Igor Chesnokov discovered a method that allows to implement typeof on the VC series of compilers. It
uses a bug in the Microsoft compiler that allows a nested class of base to
be defined in a class derived from base:
template<int ID> struct typeof_access { struct id2type; //not defined }; template<class T, int ID> struct typeof_register : typeof_access { // define base's nested class here struct typeof_access::id2type { typedef T type; }; }; //Type registration function typeof_register<T, compile-time-constant> register_type(const T&); //Actually register type by instantiating typeof_register for the correct type sizeof(register_type(some-type)); //Use the base class to access the type. typedef typeof_access::id2type::type type;
Peder Holt adapted this method to VC7.0, where the nested class is a template class that is specialized in the derived class.
In VC8.0, it seemed that all the bug-featire had been fixed, but Steven Watanabe managed to implement a more rigorous version of the VC7.0 fix that enables 'typeof' to be supported 'natively' here as well.
For many other compilers neither native typeof
support nor the trick described above is an option. For such compilers the
emulation method is the only way of implementing typeof.
According to a rough estimate, at the time of this writing the introduction
of the typeof, auto, etc., into the C++ standard may not
happen soon. Even after it's done, some time still has to pass before most
compilers implement this feature. But even after that, there always are legacy
compilers to support (for example now, in 2005, many people are still using
VC6, long after VC7.x, and even VC8.0 beta became available).

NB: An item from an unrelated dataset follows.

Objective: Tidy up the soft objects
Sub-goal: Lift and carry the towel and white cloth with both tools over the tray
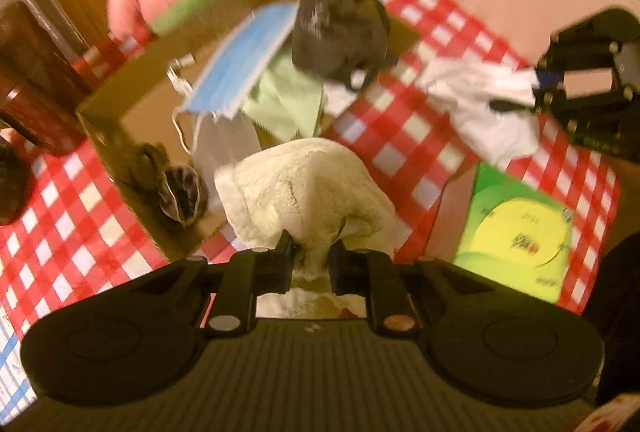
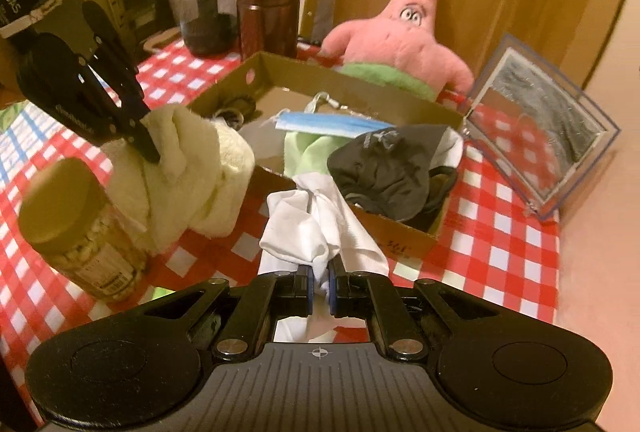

Considering extreme usefulness of the feature right now, it seems to make sense to implement it at the library level.
The emulation mode seems to be important even if a better option is present
on some particular compiler. If a library author wants to develop portable
code using typeof, she needs
to use emulation mode and register her types and templates. Those users who
have a better option can still take advantage of it, since the registration
macros are defined as no-op on such compilers, while the users for whom emulation
is the only option will use it.
The other consideration applies to the users of VC7.1. Even though the more
convenient typeof trick is
available, the possibility of upgrade to VC8, where emulation remains the
only option, should be considered.
The emulation mode can be forced on the compilers that don't use it by default
by defining the BOOST_TYPEOF_COMPLIANT
symbol:
g++ -D BOOST_TYPEOF_COMPLIANT -I \boost\boost_1_32_0 main.cpp
The Lambda example from the Motivation section requires the following registration:
#include BOOST_TYPEOF_INCREMENT_REGISTRATION_GROUP() BOOST_TYPEOF_REGISTER_TEMPLATE(boost::tuples::tuple, 2); BOOST_TYPEOF_REGISTER_TEMPLATE(boost::lambda::lambda_functor, 1); BOOST_TYPEOF_REGISTER_TEMPLATE(boost::lambda::lambda_functor_base, 2); BOOST_TYPEOF_REGISTER_TEMPLATE(boost::lambda::relational_action, 1); BOOST_TYPEOF_REGISTER_TEMPLATE(boost::lambda::logical_action, 1); BOOST_TYPEOF_REGISTER_TEMPLATE(boost::lambda::other_action, 1); BOOST_TYPEOF_REGISTER_TYPE(boost::lambda::greater_action); BOOST_TYPEOF_REGISTER_TYPE(boost::lambda::less_action); BOOST_TYPEOF_REGISTER_TYPE(boost::lambda::and_action); BOOST_TYPEOF_REGISTER_TEMPLATE(boost::lambda::placeholder, (int));
It may seem that the price for the ability to discover the expression's type is too high: rather large amount of registration is required. However note that all of the above registration is done only once, and after that, any combination of the registered types and templates would be handled. Moreover, this registration is typically done not by the end-user, but rather by a layer on top of some library (in this example -- Boost.Lambda).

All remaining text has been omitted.